I Just Don’t Understand MindMaps: Learning REthink!

2010 October 6
by pedersande

I have been recently introduced to MindNode, an ingenious way to electronically mind map anything you can think of. Through my anecdotal experience and what I know of the brian I have decided this is the best thing since sliced bread.

Semantic memory refers to the memory of meanings, understandings, and other concept-based knowledge unrelated to specific experience.

One theory of how the brain stores and process non-experential based information is semantics. Semantically storing an idea of a chair may go something like this:

When retrieving the idea of a comfy chair you may go through the process of semantically picking if the chair has 3 or 4 legs –> From there you may then decide if this chair will be made with wood, metal, or plastic –> then if it will have cushions or no cushions —-> until you get to an image of a comfy chair.

Screen shot 2010-10-06 at 6.53.49 PM

Basically your brain is one big mind node.

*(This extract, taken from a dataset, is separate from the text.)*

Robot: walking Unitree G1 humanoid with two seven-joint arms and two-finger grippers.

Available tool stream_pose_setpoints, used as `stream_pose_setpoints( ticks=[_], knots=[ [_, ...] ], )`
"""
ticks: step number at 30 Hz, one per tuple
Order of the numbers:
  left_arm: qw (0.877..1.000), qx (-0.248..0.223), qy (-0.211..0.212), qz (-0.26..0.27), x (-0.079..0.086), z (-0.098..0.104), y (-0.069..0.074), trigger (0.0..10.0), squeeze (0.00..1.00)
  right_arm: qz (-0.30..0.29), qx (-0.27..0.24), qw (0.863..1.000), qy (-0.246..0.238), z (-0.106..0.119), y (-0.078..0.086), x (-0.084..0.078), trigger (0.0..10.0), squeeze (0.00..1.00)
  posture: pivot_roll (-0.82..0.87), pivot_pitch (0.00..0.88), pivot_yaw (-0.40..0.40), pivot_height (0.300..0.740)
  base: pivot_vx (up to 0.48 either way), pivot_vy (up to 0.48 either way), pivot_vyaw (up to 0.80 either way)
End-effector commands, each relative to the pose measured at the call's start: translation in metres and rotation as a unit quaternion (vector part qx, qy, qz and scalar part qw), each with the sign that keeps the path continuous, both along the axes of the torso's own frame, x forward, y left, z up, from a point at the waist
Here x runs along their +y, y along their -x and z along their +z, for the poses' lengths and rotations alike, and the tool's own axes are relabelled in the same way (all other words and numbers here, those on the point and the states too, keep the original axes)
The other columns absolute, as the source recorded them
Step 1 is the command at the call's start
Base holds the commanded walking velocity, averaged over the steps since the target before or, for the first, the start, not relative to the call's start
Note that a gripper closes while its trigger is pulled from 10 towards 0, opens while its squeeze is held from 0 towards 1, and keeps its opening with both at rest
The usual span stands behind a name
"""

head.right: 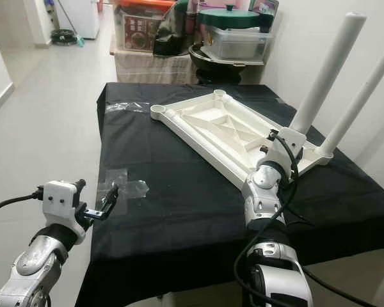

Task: Building children table

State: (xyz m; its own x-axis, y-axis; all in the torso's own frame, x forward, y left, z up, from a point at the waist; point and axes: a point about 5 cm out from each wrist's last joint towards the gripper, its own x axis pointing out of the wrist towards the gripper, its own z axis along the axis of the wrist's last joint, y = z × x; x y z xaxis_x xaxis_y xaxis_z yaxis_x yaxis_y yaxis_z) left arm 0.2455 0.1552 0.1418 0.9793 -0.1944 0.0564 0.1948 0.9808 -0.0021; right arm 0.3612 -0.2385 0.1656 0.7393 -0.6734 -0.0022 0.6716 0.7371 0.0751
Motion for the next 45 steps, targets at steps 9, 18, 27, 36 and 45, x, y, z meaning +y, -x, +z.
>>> stream_pose_setpoints(
  ticks=[9, 18, 27, 36, 45],
  knots=[
    [1.0, 0.002, -0.002, -0.006, -0.001, -0.002, -0.002, 10.0, 0.0, 0.017, 0.072, 0.997, -0.025, -0.031, 0.006, 0.002, 10.0, 0.0, 0.1, 0.0, -0.079, 0.74, 0.0, 0.0, 0.0],
    [1.0, 0.002, -0.002, -0.006, -0.002, -0.003, -0.002, 10.0, 0.0, 0.021, 0.071, 0.997, -0.024, -0.03, 0.005, 0.002, 10.0, 0.0, 0.1, 0.0, -0.081, 0.74, 0.0, 0.0, 0.0],
    [1.0, 0.003, -0.002, -0.009, -0.002, -0.003, -0.003, 10.0, 0.0, 0.02, 0.063, 0.998, -0.022, -0.025, 0.004, 0.0, 10.0, 0.0, 0.1, 0.0, -0.078, 0.74, 0.0, 0.0, 0.0],
    [1.0, 0.004, -0.002, -0.01, -0.003, -0.004, -0.003, 10.0, 0.0, 0.019, 0.059, 0.998, -0.021, -0.022, 0.004, -0.001, 10.0, 0.0, 0.1, 0.0, -0.078, 0.74, 0.0, 0.0, 0.0],
    [1.0, 0.004, -0.002, -0.012, -0.004, -0.004, -0.003, 10.0, 0.0, 0.019, 0.053, 0.998, -0.019, -0.02, 0.004, -0.001, 10.0, 0.0, 0.1, 0.0, -0.075, 0.74, 0.0, 0.0, 0.0]
  ],
)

Making a visual representation of the information allows us to store and retrieve facts in an intuitive way; therefore, increasing our capacity to remember.

The REthink involves taking a current organic biological process (semantic memory) and applying it to an everyday task (note taking). When we align with nature as opposed to fighting it, we see enhanced results.

In this example, the model of the brian is oversimplified. The mind is not just a semantic repository of linearly defined features. The mind is a relational database with many multifaceted connections, but the design idea still makes for an interesting read. Hope you enjoyed!

I Just Don’t Understand (IJDU)

2010 October 6
tags:
by pedersande

IJDU came about as an outlet for my great curiosity and the sheer amount of things I just don’t understand. Every week my plan is to apply design thinking to a problem/idea/situation/whatever and see where the patterns/analysis/insights fall.

I hope who ever reads this enjoys and takes the same light-hearted curiosity in reading as I did in learning.

I Just Don’t Understand Google: Comp Sci REthink

2010 September 24

Yesterday I had the pleasure of see Peter Norvig, Director of Research at Google, speak about his industry work and 2009 Journal “The Unreasonable Effectiveness of Data.”

With his multi-coloured polka-dot button-ups, Peter is one of the most colourful men in Computer Science, but more importantly he is the Father of modern AI. Today his algorithms write themselves. The breakthroughs have not come from an arduous process of programming line by line, when observing the code it is relatively simple when compared to the accuracy of their results.

So how did Peter reinvent the proverbially wheel?

Through a REthink of the computer science design model

OLD

The classical view of computer science design was and in some areas still is program-centric. Meaning, the world of a developer was to spend an arduous amount of time on a top-down process focusing on every little thing until there was a level of perfection that was acceptable. Data was used as a means to an end to test the program. This process was rigid and very susceptible to obsolescence.

GAME CHANGER: We now live in a world where data is ubiquitous and we can process it all with a click of a button

NEW

The amount of data available to us has opened doors for all of us. It has created a world of real time insight. Peter has taken this game changer and  applied a REthink to the programming-centric world of Comp Sci. It turns out the simplest programs can do just as well as the finest programs. In the past the great divide was data. Here lies the REthink. Peter now sees the Comp Sci design model as data-focused. The program is now secondary, with enough data the errors of the program are negligible. Utilizing the World’s dynamic data Peter has given birth to a dynamic entity. His lines of code are no longer exposed to the risk of obselcence. They are perfectly adapted to their environment, because the environment drives the process.